What this task involves:
The following data has a line with "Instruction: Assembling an" and a line with "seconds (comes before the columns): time". Write out exactly those lines and all the lines between them.

Data records:

============

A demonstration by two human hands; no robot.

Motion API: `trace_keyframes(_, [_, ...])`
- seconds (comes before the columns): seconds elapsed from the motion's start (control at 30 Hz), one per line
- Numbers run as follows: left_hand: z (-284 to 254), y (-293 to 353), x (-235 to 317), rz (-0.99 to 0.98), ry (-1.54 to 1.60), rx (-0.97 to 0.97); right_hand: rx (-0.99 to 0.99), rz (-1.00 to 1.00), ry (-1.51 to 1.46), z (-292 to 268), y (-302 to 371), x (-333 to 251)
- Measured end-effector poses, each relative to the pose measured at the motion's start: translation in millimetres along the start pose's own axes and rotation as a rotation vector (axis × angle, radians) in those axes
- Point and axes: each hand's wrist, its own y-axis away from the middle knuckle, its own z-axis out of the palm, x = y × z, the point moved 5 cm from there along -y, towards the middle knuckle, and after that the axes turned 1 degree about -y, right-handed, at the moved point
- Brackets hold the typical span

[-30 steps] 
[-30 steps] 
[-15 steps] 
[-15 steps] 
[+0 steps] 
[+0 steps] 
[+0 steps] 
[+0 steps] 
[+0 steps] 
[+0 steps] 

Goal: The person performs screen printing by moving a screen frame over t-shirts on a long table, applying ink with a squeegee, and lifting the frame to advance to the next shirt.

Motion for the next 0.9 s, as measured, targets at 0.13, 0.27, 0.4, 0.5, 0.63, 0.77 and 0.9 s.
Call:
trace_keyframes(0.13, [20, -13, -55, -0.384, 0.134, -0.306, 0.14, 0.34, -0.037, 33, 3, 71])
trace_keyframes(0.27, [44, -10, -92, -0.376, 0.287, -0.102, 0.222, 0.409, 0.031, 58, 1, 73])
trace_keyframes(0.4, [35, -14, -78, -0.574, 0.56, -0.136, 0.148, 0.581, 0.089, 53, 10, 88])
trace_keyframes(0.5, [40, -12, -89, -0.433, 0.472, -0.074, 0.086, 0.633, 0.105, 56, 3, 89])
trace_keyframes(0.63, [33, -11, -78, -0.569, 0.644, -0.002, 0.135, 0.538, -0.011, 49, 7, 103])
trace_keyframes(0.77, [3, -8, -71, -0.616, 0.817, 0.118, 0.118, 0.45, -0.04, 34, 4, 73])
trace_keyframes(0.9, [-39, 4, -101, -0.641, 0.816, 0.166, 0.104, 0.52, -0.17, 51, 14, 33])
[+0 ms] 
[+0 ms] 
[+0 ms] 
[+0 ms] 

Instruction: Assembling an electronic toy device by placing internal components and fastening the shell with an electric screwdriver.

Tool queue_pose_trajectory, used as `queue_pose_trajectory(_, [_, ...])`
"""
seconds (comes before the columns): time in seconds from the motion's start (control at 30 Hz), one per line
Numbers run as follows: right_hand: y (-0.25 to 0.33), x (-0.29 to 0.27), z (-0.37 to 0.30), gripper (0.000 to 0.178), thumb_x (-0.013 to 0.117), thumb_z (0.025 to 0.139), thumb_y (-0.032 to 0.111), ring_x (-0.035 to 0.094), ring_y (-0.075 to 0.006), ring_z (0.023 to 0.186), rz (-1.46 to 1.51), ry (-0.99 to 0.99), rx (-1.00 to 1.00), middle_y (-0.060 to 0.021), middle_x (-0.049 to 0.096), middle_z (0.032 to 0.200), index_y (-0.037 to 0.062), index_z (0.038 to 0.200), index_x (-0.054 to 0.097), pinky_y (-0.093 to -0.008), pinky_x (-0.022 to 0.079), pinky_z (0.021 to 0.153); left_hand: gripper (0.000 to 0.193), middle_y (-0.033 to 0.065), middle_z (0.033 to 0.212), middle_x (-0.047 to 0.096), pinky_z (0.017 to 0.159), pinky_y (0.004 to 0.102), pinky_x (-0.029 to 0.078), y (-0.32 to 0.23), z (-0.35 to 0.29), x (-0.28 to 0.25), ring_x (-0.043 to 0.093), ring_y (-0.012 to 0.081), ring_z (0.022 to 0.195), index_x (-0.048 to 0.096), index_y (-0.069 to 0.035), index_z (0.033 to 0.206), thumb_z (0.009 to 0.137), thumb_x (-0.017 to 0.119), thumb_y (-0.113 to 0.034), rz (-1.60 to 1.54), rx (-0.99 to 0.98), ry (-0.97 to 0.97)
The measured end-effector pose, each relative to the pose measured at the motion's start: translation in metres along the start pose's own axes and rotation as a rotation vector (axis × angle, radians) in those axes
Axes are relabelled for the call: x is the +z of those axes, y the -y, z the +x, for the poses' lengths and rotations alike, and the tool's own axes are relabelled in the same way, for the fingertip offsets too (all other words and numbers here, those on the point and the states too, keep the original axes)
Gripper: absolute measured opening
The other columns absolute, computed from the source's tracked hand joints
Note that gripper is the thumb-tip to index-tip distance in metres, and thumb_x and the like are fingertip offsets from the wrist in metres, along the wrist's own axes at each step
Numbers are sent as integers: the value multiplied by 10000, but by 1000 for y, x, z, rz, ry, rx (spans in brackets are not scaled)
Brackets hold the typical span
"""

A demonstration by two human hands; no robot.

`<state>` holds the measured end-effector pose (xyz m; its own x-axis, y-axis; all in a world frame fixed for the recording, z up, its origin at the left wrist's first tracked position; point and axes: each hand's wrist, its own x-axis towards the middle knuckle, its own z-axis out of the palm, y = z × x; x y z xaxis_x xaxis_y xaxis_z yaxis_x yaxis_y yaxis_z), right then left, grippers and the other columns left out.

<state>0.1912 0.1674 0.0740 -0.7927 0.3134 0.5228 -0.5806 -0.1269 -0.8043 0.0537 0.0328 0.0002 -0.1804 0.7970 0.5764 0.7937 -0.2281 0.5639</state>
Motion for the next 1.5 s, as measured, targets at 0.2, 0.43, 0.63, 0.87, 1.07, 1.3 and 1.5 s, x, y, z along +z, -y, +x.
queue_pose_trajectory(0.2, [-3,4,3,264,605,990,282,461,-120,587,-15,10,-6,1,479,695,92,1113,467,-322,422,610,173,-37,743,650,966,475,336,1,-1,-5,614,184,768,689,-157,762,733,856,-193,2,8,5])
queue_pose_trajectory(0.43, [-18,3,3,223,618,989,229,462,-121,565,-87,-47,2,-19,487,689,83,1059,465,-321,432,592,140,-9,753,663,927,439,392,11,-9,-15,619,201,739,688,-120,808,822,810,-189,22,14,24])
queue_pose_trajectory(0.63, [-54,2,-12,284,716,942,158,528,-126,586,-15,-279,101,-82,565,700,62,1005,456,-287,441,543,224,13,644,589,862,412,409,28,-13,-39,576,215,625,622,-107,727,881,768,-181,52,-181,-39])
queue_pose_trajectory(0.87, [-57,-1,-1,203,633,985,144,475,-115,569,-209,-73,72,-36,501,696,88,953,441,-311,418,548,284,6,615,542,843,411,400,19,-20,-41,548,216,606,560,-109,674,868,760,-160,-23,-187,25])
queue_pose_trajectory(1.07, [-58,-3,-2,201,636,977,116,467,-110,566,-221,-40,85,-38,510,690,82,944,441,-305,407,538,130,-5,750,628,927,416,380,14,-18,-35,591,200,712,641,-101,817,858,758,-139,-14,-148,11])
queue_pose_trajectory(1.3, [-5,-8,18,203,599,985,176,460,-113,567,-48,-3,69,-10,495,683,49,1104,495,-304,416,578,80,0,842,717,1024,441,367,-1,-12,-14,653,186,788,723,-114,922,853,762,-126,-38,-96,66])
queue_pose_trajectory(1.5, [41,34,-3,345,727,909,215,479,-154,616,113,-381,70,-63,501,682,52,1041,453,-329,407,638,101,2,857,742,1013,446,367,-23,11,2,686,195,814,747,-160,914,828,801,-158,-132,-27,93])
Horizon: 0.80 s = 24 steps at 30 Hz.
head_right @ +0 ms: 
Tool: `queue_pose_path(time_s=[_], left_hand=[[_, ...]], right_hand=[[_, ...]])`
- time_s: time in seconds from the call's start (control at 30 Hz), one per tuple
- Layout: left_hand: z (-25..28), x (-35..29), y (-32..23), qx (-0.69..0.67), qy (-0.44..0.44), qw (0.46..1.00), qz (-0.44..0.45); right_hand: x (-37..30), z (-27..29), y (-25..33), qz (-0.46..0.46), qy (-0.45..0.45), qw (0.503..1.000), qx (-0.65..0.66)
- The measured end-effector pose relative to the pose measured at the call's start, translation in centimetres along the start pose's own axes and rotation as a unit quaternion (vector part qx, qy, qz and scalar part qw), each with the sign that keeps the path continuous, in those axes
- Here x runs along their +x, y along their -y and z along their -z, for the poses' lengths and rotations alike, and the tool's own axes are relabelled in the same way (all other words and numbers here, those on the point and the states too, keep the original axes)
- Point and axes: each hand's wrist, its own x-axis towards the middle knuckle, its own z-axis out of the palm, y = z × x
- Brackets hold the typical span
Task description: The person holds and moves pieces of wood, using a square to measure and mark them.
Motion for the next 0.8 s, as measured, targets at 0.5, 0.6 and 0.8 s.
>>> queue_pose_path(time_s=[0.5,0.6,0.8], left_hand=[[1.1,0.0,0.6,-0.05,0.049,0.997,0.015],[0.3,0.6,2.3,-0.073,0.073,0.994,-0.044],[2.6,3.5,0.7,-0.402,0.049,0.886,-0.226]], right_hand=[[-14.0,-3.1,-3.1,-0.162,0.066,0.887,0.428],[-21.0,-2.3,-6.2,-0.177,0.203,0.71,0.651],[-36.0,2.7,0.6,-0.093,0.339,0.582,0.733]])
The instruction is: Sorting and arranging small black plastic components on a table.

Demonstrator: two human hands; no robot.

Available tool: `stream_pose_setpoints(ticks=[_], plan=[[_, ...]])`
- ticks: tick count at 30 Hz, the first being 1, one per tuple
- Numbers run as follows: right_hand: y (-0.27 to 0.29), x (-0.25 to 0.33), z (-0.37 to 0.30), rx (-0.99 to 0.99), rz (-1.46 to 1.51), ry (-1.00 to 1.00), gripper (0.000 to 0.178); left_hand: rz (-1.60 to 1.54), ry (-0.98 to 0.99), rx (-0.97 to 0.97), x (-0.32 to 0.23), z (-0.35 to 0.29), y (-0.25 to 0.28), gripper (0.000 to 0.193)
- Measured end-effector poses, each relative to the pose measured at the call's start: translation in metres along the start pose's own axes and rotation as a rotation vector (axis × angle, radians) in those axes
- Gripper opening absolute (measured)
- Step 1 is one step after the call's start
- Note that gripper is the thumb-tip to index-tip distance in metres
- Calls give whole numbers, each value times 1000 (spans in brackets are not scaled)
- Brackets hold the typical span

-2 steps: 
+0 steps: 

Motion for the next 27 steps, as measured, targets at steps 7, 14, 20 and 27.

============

Response box:
Instruction: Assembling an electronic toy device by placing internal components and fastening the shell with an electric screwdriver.

Tool queue_pose_trajectory, used as `queue_pose_trajectory(_, [_, ...])`
"""
seconds (comes before the columns): time in seconds from the motion's start (control at 30 Hz), one per line

No additional response is required.